Electric Vehicles 2012
January 23, 2012 by staff
Electric Vehicles 2012, The Utah State University Research Foundation has announced it will hold a conference in February, bringing together national and world leaders in electric vehicle technology to focus on an new approach to transportation.
The Conference on Electric Roads & Vehicles is scheduled for Feb. 16-17 in Park City at the Newpark Resort and Hotel.
With a theme of the “Driving Ideas, Energizing Partnerships,” CERV will provide scientists, engineers, managers, policy-makers, investors, and other interested private sector stakeholders with a forum where they can present, discuss and learn about these technologies.
“It’s an up-and-coming field,” said Jeff Muhs, conference chair and president of the Energy Dynamics Laboratory. “Up until now, we’ve always thought vehicles would have to carry all of their energy on board. … This conference, for the first time, will challenge the assumption that vehicles have to be the sole carrier of energy in highway travel.
“What we want to come out of this two days in is more partnerships and more dialogue among the stakeholder groups that will take this technology forward,” Muhs continued. “Education stakeholders on the possibilities and the challenges.”

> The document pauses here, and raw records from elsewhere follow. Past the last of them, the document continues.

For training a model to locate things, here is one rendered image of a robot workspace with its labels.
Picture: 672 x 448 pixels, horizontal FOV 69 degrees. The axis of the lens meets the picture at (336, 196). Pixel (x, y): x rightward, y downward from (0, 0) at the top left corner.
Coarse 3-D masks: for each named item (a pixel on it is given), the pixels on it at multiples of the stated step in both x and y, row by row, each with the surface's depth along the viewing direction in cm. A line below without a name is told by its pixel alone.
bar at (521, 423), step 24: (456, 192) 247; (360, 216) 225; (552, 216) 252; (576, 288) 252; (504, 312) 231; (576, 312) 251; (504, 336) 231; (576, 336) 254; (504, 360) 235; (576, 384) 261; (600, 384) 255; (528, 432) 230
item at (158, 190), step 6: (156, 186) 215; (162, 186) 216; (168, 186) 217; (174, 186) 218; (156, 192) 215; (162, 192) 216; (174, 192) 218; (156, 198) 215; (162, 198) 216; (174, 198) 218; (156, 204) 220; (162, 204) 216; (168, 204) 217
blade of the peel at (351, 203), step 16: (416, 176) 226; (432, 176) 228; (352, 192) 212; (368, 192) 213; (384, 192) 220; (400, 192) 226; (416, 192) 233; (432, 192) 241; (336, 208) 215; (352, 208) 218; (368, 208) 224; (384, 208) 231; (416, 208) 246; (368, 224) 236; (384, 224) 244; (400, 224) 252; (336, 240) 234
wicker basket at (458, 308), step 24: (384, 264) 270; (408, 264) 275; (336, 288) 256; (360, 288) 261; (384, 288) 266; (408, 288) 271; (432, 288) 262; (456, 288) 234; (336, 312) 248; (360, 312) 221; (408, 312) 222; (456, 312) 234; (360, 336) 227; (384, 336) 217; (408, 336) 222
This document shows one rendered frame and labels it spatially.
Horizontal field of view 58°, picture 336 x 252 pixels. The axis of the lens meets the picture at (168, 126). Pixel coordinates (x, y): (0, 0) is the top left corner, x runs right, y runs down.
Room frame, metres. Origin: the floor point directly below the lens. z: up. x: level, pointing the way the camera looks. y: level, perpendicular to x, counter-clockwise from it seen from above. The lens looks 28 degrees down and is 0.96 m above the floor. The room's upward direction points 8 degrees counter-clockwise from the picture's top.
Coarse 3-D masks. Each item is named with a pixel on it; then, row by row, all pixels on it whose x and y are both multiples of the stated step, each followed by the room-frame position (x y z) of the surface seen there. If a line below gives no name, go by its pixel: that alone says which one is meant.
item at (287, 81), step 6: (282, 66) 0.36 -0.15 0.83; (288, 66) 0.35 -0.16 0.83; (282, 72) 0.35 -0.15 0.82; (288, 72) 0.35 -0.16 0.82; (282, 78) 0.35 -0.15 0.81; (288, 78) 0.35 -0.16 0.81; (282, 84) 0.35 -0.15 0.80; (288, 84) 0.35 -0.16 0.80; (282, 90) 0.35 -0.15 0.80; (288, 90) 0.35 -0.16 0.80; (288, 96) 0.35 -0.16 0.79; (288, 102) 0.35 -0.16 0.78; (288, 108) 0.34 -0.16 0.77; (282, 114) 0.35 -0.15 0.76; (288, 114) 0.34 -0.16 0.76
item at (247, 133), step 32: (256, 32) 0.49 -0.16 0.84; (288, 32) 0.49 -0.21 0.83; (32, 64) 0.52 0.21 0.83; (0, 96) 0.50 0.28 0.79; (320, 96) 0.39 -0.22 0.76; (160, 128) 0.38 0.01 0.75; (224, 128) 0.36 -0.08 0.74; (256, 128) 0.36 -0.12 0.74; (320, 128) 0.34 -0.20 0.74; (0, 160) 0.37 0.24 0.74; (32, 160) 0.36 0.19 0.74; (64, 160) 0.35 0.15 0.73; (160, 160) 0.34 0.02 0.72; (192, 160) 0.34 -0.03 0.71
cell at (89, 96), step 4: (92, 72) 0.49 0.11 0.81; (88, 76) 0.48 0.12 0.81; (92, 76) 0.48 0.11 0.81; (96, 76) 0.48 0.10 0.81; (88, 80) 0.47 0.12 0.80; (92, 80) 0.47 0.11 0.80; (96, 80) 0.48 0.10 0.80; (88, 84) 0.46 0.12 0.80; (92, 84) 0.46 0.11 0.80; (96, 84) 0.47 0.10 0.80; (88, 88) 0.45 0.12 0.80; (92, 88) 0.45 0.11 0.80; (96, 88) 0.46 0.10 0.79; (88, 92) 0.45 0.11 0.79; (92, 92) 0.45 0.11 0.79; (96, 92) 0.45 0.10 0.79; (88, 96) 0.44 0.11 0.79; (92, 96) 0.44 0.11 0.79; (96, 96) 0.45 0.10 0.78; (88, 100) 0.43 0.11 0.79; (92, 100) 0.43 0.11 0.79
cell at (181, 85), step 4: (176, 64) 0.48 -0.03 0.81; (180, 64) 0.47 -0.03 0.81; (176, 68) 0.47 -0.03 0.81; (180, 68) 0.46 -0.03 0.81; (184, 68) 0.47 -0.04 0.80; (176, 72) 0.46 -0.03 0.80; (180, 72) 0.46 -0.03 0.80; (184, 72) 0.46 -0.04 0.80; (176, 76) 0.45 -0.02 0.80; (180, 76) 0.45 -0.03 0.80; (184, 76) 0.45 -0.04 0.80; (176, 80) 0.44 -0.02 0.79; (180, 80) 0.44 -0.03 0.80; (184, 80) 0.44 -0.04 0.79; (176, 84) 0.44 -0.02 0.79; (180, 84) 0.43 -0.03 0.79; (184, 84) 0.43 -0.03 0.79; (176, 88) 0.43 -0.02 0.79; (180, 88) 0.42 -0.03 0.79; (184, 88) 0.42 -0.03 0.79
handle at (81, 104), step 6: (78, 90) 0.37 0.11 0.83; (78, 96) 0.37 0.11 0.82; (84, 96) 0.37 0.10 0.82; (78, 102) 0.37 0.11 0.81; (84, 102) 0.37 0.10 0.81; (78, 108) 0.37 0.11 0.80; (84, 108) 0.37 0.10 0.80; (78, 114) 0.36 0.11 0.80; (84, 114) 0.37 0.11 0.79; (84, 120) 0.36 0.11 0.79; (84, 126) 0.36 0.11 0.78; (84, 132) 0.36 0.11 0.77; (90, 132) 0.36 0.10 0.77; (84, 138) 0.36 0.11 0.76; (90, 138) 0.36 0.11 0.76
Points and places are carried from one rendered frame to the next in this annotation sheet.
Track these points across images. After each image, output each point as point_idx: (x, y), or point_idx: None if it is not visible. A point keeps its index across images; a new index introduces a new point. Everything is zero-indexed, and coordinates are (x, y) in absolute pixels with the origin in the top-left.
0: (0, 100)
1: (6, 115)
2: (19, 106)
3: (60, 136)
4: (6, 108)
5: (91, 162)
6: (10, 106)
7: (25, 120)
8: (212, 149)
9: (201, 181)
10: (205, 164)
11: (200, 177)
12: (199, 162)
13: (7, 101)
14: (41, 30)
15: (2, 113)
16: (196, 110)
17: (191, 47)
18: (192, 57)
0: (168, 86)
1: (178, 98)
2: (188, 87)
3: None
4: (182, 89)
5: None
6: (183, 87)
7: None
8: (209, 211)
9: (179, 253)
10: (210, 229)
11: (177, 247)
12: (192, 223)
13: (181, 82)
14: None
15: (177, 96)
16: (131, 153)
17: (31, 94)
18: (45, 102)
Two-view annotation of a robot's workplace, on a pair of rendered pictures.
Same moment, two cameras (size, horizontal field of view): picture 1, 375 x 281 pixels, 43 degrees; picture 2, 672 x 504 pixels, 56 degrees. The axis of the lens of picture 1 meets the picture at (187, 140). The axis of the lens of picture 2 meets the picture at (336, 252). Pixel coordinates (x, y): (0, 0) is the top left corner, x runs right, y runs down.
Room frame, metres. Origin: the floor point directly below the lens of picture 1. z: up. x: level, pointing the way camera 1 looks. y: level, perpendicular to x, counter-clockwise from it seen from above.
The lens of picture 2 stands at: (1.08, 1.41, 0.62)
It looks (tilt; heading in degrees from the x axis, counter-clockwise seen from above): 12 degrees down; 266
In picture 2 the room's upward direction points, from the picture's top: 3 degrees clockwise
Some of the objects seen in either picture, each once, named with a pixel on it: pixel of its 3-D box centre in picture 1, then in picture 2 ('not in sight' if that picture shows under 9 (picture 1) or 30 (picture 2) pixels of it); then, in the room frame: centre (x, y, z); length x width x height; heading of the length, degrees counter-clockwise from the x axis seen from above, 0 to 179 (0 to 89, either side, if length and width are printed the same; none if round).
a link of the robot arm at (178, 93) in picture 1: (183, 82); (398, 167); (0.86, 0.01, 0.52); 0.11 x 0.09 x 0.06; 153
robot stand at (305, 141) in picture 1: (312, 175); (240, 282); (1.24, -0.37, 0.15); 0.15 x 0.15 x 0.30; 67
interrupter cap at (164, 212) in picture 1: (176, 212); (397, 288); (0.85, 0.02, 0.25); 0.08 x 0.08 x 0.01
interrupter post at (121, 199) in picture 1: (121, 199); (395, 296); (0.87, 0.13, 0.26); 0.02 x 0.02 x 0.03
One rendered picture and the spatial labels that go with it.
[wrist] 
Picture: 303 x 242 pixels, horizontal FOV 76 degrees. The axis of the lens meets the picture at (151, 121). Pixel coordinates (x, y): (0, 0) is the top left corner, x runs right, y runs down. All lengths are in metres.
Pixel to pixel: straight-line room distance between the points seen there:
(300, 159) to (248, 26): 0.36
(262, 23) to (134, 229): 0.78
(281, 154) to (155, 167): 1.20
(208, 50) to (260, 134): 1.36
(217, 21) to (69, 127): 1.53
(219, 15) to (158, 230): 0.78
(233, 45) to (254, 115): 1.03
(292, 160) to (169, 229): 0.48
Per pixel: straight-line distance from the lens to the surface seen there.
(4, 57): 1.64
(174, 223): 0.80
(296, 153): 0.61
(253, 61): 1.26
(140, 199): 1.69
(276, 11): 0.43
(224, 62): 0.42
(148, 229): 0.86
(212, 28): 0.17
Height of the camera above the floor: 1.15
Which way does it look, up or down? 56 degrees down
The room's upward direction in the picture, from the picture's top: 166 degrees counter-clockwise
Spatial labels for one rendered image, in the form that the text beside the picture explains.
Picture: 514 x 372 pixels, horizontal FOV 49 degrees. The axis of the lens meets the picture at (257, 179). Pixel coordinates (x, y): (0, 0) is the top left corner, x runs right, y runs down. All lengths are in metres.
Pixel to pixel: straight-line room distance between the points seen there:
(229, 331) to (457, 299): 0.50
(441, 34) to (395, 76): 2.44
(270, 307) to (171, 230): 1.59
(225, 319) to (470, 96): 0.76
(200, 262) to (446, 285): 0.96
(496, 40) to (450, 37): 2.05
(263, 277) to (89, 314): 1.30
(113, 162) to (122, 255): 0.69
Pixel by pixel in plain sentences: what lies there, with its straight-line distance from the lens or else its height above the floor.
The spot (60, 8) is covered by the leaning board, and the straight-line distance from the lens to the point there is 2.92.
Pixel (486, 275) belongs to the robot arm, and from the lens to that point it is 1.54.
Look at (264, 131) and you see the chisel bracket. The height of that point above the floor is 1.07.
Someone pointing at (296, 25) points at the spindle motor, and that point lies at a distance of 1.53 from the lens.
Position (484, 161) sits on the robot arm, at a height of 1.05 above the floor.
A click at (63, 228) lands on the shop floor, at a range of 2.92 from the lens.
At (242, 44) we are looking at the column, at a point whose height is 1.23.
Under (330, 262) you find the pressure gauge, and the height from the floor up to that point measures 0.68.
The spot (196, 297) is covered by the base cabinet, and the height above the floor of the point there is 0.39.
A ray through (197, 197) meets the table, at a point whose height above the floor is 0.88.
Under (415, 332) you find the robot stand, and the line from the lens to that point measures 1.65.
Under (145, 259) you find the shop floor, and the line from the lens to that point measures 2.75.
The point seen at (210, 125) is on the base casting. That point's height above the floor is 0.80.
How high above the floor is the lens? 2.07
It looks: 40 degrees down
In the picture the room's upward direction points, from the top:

Conference speakers include: Doug Lemon, president of Utah State University Research Foundation; Thomas Mason, director of Oak Ridge National Laboratory and president and chief executive officer of UT-Battelle; and Anthony “Tony” Tether, former director of Defense Advanced Research Projects Agency.
CERV will focus on integrating vehicle and highway infrastructures into a network of electric roadways and cars, using technologies that deliver energy wirelessly, on demand in real time, and to both stationary and moving vehicles.
Muhs said the immediate short-term application will be focused on how to make wireless energy transfer to stationary vehicles commercially viable.
During the summer of 2011, the USU Innovation Campus’s Energy Dynamics Laboratory operated the first high-power, high-efficiency wireless power transfer system capable of transferring enough energy to quickly charge an electric vehicle. The system demonstrated 90 percent electrical transfer efficiency of 5 kilowatts over an air gap of 10 inches – a feat never before accomplished.
The next step will be to apply it to in-motion applications – and a Utah State University spin-out company is doing that. USU recently secured a $2.7 million Transit Investment for Greenhouse Gas and Energy Reduction, or TIGGER, grant that will go to WAVE Technologies – the new vehicle electrification company based in Park City – to electrify a bus route on the University of Utah campus.
The grant will bolster the USU Research Foundation’s effort to expand on the research and investment already being put into the Utah Science Technology and Research initiative-funded Wireless Power Transfer program.
On top of the TIGGER grant, the Utah Governor’s Office of Economic Development announced it was providing $40,000 to WAVE, as part of a package of $400,000 of grants in support of new technologies that universities and licensees are seeking to commercialize. The grants will help contribute to Gov. Gary Herbert’s overall target of accelerating the creation of 100,000 new Utah jobs in the next 1,000 days.